FinCEN's BSA framework requires five pillars: (1) internal policies, procedures, and controls; (2) a designated BSA/AML Compliance Officer; (3) ongoing employee training; (4) independent testing and auditing; and (5) customer due diligence. The Customer Due Diligence Rule added beneficial ownership identification as a core requirement within the fifth pillar.
How often must AML risk assessments be performed?
Regulators expect AML risk assessments to be performed at least annually and whenever significant business changes occur — new markets, new products, changes in customer base, or material changes to delivery channels. Many larger institutions run rolling quarterly risk reviews and update the formal written assessment annually.
What triggers a Suspicious Activity Report (SAR)?

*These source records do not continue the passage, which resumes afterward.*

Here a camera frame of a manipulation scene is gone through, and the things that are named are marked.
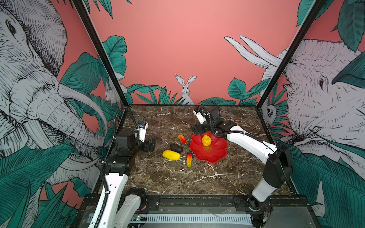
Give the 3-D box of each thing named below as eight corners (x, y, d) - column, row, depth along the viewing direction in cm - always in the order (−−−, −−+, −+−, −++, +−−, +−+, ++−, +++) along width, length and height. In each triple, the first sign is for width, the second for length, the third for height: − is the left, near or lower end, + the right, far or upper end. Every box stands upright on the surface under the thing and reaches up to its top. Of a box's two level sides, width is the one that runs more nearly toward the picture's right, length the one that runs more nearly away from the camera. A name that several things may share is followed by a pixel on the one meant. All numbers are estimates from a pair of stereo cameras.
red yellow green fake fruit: (186, 166, 89) (186, 165, 87) (186, 155, 94) (186, 153, 91) (192, 166, 89) (192, 165, 87) (192, 155, 94) (192, 153, 91)
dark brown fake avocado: (169, 149, 97) (168, 146, 93) (172, 144, 99) (172, 141, 96) (179, 155, 94) (179, 152, 91) (183, 149, 97) (182, 146, 93)
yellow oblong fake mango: (162, 157, 93) (161, 154, 89) (165, 151, 96) (164, 148, 92) (178, 162, 91) (178, 159, 87) (181, 156, 94) (180, 153, 90)
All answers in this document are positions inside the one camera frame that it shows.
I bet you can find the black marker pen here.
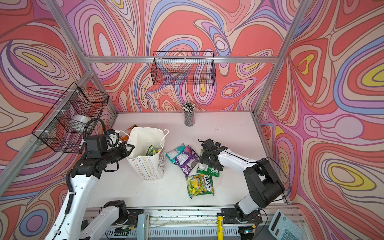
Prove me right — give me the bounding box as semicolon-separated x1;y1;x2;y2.
78;139;85;152

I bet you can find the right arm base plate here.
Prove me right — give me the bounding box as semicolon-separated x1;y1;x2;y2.
220;208;263;226

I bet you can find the black wire basket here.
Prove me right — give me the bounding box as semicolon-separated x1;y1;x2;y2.
32;83;109;154
151;51;217;86

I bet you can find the white calculator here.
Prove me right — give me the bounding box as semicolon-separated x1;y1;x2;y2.
268;210;304;240

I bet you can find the teal snack packet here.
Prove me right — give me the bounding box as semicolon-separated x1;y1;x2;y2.
166;144;186;165

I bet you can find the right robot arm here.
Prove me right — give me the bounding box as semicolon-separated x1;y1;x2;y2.
198;139;286;218

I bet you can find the purple snack packet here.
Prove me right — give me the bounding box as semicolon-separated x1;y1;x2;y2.
175;145;199;178

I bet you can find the black wire basket back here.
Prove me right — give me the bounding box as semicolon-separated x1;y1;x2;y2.
151;51;217;86

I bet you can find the yellow marker pen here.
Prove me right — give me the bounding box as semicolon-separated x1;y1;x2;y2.
217;215;224;240

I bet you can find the yellow green Fox's packet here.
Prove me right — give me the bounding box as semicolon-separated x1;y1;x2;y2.
186;174;215;199

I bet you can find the small green packet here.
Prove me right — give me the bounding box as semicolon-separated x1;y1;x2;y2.
146;145;162;156

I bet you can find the silver tape roll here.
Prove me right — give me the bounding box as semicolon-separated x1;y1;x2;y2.
68;115;91;133

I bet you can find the white patterned paper bag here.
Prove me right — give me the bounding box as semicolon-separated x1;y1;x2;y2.
117;127;169;182

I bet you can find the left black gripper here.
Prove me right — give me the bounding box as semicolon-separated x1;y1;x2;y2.
99;141;134;166

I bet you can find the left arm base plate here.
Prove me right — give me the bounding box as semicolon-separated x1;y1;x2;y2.
110;209;144;228

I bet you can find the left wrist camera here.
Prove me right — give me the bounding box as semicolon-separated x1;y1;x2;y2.
85;135;108;152

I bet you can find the green white snack packet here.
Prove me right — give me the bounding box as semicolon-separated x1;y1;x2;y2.
197;161;220;178

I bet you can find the orange snack packet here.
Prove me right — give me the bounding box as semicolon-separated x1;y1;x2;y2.
124;124;137;141

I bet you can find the black wire basket left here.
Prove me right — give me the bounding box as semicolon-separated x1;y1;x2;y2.
32;83;109;154

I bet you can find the pencil cup with pencils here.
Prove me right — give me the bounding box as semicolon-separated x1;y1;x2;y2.
183;102;195;127

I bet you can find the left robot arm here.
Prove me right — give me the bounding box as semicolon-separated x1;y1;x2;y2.
45;143;135;240

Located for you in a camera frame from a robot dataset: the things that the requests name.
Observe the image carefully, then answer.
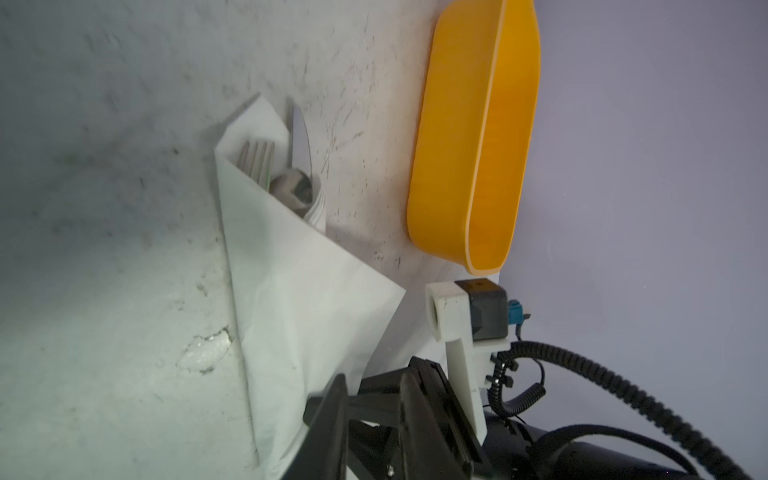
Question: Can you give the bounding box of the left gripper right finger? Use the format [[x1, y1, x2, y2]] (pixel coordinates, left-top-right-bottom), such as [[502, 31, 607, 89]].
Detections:
[[398, 373, 464, 480]]

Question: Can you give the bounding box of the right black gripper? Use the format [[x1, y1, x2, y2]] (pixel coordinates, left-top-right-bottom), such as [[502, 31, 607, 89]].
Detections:
[[483, 413, 693, 480]]

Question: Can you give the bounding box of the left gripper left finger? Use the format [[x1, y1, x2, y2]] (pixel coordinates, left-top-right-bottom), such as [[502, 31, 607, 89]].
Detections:
[[283, 374, 349, 480]]

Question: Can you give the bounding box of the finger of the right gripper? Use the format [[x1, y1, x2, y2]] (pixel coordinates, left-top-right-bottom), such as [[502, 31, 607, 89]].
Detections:
[[302, 356, 481, 480]]

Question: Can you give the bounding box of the white paper napkin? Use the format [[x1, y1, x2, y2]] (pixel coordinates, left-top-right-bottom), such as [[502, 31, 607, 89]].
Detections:
[[214, 97, 405, 479]]

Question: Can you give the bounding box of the silver spoon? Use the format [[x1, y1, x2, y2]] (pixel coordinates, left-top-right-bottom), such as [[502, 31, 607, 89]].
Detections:
[[269, 169, 314, 218]]

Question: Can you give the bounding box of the silver knife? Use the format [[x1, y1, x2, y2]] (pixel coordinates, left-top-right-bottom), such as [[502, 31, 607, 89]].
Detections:
[[290, 104, 313, 178]]

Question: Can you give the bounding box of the silver fork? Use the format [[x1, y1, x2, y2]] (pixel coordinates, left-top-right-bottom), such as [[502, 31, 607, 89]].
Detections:
[[235, 140, 275, 190]]

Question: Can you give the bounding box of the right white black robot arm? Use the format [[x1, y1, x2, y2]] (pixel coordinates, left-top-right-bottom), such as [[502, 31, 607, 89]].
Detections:
[[287, 340, 746, 479]]

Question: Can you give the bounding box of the yellow plastic tray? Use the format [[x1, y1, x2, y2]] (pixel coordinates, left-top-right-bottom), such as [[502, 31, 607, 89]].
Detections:
[[406, 1, 541, 276]]

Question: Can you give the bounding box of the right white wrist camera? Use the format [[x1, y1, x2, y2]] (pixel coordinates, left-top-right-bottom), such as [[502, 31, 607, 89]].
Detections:
[[425, 278, 524, 442]]

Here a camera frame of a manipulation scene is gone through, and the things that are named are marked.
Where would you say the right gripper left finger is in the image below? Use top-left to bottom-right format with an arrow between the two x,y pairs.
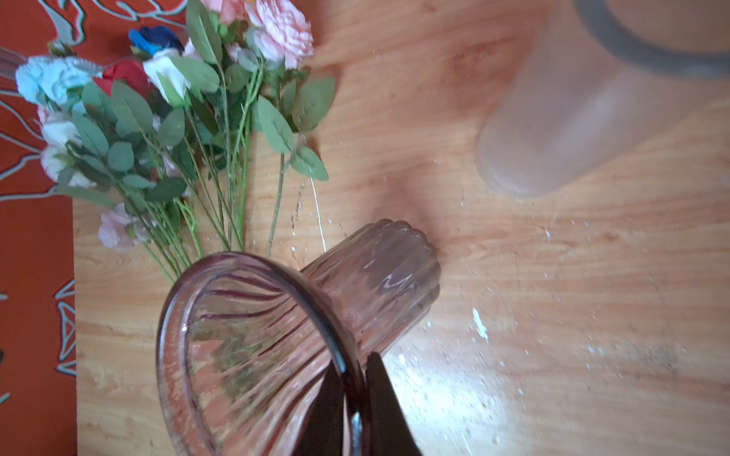
293,363 -> 345,456

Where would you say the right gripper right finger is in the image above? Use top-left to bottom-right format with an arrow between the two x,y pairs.
366,353 -> 422,456

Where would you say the brown ribbed glass vase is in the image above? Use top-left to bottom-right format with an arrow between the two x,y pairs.
156,220 -> 441,455

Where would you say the blue rose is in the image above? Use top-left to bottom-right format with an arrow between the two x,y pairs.
127,26 -> 184,55

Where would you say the clear frosted glass vase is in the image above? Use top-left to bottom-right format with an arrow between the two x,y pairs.
475,1 -> 729,198

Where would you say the pink flower bunch right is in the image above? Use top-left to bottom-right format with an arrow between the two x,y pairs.
132,1 -> 336,250

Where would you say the pink white flower bunch left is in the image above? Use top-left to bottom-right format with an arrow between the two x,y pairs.
14,55 -> 196,279

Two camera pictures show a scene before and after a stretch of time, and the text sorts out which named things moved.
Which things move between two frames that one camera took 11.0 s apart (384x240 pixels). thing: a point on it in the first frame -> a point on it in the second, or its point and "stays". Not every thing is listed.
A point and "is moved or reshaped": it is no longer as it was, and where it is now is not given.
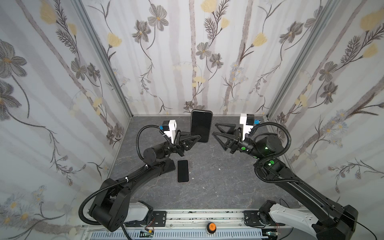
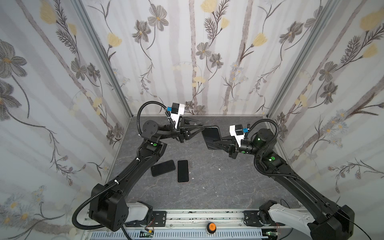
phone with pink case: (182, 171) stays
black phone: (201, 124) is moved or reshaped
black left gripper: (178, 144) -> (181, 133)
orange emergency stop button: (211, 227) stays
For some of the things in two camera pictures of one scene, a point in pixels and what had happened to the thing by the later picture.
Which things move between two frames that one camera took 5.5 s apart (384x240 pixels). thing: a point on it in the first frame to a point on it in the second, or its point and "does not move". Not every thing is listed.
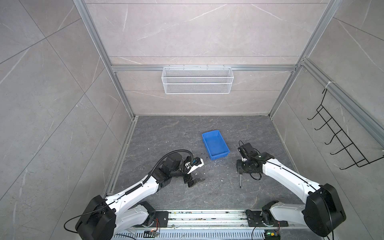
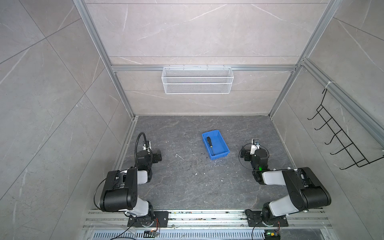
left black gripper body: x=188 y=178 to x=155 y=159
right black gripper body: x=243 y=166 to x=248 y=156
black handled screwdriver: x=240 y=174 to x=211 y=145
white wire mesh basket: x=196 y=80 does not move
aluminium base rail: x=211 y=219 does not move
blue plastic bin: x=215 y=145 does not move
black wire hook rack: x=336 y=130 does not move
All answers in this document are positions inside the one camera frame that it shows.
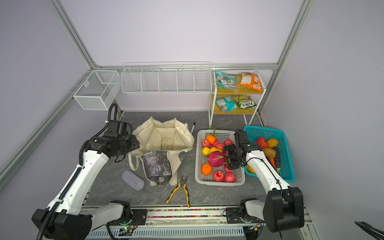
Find pink dragon fruit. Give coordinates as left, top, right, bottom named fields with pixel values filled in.
left=207, top=151, right=228, bottom=168

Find orange fruit with leaves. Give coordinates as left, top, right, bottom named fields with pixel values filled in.
left=206, top=129, right=216, bottom=144

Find orange fruit front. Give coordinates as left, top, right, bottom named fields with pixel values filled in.
left=201, top=164, right=213, bottom=176

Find cream canvas tote bag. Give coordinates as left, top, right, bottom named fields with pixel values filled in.
left=128, top=117, right=195, bottom=186

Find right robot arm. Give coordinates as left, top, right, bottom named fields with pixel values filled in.
left=224, top=130, right=305, bottom=233

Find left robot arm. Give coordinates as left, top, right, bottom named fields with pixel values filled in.
left=32, top=103, right=140, bottom=240

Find teal snack bag lower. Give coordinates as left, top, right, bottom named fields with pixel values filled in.
left=216, top=96, right=238, bottom=113

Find teal snack bag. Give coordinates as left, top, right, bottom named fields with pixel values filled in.
left=215, top=72, right=237, bottom=90
left=216, top=96, right=238, bottom=113

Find green snack bag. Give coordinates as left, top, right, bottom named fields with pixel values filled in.
left=232, top=95, right=257, bottom=110

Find teal snack bag top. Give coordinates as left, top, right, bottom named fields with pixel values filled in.
left=215, top=72, right=237, bottom=90

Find orange snack bag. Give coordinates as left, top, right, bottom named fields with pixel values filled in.
left=240, top=72, right=263, bottom=92

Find yellow pear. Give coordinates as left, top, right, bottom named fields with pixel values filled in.
left=209, top=147, right=223, bottom=154

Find red apple front right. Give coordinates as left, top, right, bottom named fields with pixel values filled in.
left=225, top=173, right=237, bottom=183

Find red apple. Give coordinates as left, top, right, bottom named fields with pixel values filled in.
left=225, top=173, right=237, bottom=183
left=213, top=171, right=225, bottom=182
left=202, top=139, right=211, bottom=148

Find red bell pepper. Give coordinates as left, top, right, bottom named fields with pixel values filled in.
left=256, top=138, right=269, bottom=148

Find red apple front left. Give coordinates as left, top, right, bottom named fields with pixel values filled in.
left=213, top=171, right=225, bottom=182

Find white plastic fruit basket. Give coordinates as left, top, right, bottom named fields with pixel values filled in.
left=195, top=130, right=246, bottom=187

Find red apple back left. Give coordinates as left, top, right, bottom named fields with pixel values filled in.
left=202, top=139, right=211, bottom=148

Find brown potato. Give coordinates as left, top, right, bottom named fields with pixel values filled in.
left=263, top=148, right=277, bottom=159

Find orange carrot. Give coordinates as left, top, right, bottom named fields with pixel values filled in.
left=268, top=158, right=276, bottom=170

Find yellow bell pepper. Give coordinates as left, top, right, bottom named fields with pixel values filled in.
left=267, top=139, right=279, bottom=149

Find teal plastic vegetable basket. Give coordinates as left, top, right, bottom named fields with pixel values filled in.
left=244, top=126, right=295, bottom=183

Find grey fabric glasses case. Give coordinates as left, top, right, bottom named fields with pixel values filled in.
left=122, top=170, right=146, bottom=192

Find black marker pen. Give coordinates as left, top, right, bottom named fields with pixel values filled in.
left=190, top=122, right=196, bottom=134

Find white wooden two-tier shelf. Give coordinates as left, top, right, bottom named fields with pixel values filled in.
left=209, top=71, right=267, bottom=127

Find black tripod leg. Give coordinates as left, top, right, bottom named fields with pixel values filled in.
left=355, top=221, right=384, bottom=240

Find white mesh wall box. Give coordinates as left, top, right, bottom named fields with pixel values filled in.
left=74, top=70, right=122, bottom=111

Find yellow handled pliers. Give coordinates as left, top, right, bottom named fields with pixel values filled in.
left=165, top=175, right=191, bottom=208

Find white wire wall basket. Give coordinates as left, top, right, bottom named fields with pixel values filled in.
left=121, top=62, right=213, bottom=94

A SAR must be filed when an institution suspects a transaction involves funds from illegal activity, is designed to evade BSA reporting requirements, lacks a lawful purpose, or involves $5,000 or more (banks) or $2,000 or more (money services businesses). SARs must be filed within 30 days of detection. Law enforcement uses SARs as investigative leads — quality narratives are essential.
What is the record retention requirement for AML compliance?
BSA regulations require a minimum five-year retention period for CTRs, SARs, customer identification records, beneficial ownership certifications, and wire transfer records. The five-year clock runs from the date of the record, not the customer relationship end date. Records must be retrievable on short notice — an examiner may request specific records within days.
What is the difference between CDD and EDD in AML compliance?
Customer Due Diligence (CDD) is the baseline identity verification and risk assessment required for all customers. Enhanced Due Diligence (EDD) is an elevated level of scrutiny applied to high-risk customers — PEPs, high-risk jurisdictions, complex ownership structures, and high-risk industries. EDD requires deeper investigation into source of wealth and funds, more frequent reviews, and senior management approval.
What are the penalties for AML compliance failures?
Civil penalties for willful BSA/AML violations can reach $1 million per violation per day. Criminal penalties include fines up to $500,000 and up to 10 years imprisonment. FinCEN can also issue cease-and-desist orders, prohibit institution officers, and mandate independent compliance monitors. The costs of a formal enforcement action typically far exceed the cost of a properly resourced compliance program.